→ **What you will do**
Scan the entries below and state how many lines contain "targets". No other output.

→ **Dataset extract**
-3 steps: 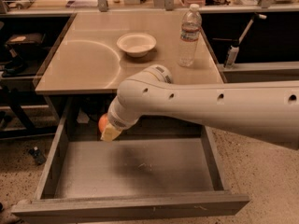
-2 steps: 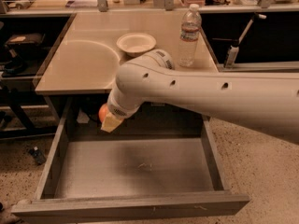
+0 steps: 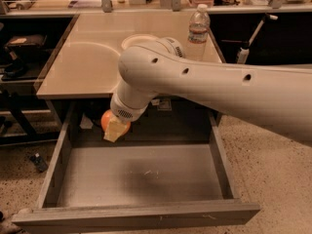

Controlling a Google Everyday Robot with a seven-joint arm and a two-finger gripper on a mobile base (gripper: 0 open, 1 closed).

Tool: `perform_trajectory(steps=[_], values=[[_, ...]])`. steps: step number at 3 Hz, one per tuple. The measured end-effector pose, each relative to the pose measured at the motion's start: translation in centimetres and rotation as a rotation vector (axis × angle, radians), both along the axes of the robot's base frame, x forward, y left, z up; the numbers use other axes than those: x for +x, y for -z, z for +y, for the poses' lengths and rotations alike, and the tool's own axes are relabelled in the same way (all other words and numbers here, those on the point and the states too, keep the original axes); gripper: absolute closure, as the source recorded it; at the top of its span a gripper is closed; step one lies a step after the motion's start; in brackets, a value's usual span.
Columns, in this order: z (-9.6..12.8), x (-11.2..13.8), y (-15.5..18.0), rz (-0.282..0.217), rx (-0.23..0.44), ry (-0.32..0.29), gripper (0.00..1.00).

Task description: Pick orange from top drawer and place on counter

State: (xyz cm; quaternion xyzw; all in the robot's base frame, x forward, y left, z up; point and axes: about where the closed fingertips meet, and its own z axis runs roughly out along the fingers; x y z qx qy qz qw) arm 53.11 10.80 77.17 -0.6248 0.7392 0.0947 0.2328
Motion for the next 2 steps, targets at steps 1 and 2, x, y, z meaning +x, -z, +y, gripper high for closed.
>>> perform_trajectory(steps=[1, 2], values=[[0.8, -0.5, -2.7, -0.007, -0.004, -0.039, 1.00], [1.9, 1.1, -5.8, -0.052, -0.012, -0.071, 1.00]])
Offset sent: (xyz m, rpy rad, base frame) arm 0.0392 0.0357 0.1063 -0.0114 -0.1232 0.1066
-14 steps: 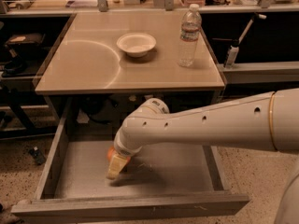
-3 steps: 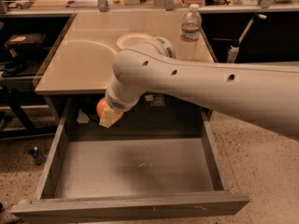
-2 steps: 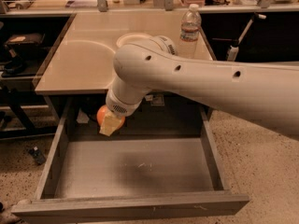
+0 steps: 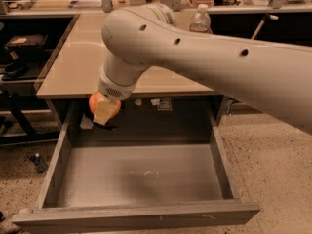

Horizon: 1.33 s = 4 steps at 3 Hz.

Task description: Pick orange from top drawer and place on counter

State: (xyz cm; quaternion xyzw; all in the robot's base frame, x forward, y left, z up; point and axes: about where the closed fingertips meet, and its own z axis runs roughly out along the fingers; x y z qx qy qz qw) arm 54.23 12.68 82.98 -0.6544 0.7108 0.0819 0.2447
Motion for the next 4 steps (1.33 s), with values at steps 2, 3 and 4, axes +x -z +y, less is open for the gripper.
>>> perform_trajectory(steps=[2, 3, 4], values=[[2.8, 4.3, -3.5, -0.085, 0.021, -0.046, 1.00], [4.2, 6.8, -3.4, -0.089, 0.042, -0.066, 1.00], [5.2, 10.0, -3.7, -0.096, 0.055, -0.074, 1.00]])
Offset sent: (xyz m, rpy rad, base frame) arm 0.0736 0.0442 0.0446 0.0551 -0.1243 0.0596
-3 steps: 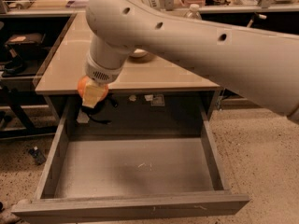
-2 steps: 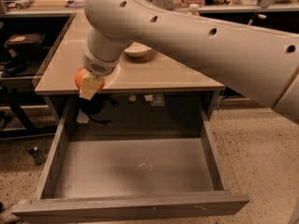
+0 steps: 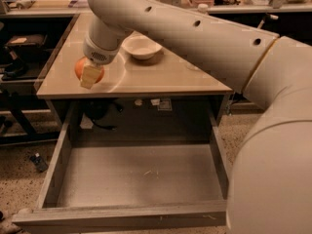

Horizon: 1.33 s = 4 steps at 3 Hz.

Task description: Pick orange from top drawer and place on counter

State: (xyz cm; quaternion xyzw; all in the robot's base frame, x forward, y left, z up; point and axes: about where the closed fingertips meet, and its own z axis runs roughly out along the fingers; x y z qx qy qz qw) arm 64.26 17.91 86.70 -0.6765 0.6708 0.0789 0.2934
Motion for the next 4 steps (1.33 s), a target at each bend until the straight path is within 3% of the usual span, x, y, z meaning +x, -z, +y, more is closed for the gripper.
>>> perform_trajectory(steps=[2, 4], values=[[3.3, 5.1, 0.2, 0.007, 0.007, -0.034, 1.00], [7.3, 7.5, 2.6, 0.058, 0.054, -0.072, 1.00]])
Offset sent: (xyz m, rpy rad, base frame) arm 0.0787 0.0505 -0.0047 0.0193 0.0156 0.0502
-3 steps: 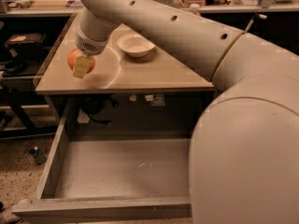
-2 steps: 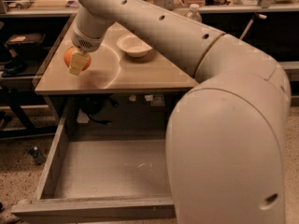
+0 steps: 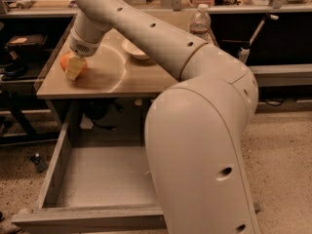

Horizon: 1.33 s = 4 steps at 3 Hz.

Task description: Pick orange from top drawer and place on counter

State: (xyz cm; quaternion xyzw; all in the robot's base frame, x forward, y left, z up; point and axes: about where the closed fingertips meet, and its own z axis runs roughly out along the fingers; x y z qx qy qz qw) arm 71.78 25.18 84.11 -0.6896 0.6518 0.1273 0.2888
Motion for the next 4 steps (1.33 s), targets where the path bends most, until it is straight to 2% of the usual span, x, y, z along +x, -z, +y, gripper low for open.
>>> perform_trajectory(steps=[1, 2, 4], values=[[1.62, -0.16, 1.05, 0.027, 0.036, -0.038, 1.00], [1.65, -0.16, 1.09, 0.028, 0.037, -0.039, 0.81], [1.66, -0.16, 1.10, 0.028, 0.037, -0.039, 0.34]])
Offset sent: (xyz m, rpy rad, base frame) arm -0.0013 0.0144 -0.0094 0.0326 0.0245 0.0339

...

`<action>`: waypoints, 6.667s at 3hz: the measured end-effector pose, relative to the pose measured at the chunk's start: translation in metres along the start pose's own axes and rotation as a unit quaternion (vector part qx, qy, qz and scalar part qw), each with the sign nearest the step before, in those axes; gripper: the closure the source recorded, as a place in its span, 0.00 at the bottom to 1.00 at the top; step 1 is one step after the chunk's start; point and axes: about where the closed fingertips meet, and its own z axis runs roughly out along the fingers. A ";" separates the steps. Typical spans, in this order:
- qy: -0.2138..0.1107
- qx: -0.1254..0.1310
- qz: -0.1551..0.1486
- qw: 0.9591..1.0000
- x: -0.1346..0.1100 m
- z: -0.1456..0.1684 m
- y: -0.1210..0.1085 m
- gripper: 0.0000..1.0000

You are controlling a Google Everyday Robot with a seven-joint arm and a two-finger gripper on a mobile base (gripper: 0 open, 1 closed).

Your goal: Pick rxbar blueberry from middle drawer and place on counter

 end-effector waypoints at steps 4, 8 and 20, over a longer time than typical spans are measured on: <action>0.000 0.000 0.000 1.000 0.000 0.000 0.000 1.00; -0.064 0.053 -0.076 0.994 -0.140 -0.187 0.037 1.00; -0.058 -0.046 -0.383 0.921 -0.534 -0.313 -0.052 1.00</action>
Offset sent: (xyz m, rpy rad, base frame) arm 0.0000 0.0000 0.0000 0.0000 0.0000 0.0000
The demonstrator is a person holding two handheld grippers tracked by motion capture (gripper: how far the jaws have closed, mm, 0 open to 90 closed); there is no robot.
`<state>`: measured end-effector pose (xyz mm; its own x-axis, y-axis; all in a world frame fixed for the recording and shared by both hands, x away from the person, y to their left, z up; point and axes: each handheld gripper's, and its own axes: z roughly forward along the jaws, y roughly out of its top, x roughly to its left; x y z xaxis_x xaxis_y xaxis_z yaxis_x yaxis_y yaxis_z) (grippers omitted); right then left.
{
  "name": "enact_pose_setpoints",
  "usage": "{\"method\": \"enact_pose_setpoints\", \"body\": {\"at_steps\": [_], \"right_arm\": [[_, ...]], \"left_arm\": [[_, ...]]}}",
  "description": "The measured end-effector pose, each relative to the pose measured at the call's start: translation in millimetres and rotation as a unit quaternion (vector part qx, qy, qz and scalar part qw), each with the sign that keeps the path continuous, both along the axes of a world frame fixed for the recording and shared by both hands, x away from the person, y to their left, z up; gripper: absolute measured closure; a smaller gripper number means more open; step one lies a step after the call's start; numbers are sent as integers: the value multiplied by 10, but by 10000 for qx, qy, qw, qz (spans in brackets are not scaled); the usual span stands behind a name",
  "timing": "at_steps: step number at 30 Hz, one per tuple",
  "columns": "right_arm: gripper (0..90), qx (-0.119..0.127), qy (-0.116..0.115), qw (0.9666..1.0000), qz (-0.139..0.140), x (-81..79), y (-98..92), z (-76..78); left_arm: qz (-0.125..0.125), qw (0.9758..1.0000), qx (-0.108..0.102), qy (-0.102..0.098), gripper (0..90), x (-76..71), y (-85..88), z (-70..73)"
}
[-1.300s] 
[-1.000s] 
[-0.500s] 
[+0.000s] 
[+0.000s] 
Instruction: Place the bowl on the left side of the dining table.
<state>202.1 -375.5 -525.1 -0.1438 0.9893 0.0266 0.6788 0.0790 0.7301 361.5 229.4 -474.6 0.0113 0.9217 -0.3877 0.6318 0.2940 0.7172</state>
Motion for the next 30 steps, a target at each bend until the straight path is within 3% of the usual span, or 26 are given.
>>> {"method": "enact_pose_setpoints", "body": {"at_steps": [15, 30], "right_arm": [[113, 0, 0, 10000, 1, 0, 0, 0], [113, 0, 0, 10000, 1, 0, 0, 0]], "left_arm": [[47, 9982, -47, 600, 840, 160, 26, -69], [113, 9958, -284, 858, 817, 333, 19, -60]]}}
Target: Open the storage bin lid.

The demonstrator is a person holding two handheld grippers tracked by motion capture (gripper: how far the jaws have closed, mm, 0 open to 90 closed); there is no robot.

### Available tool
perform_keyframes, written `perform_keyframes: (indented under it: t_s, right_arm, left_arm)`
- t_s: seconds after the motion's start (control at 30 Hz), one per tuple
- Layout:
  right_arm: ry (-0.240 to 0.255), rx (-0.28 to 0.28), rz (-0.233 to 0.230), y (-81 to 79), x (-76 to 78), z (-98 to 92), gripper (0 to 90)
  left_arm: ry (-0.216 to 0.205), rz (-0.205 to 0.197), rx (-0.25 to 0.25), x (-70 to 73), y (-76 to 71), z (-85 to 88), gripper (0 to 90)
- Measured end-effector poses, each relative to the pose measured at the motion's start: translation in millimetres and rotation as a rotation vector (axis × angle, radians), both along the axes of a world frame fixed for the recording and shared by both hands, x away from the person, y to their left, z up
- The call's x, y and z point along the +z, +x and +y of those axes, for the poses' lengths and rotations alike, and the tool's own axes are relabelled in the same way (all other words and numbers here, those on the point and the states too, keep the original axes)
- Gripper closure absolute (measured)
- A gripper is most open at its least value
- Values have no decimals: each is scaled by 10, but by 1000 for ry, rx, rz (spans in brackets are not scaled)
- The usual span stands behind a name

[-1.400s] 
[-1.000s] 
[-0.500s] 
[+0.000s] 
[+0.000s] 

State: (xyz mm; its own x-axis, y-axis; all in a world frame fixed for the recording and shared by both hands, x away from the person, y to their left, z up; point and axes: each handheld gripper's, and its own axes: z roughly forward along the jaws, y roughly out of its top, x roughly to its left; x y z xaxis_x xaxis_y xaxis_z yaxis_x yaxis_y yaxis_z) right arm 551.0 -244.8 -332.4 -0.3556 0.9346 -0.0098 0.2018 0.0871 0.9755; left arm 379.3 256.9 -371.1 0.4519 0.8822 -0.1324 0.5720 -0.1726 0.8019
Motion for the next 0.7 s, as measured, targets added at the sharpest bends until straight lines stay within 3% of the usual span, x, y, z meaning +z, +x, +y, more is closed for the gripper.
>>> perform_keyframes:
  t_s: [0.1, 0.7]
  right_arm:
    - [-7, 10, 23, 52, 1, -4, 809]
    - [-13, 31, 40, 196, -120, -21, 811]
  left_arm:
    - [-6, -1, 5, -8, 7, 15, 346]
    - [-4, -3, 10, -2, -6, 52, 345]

→ **Written response**
3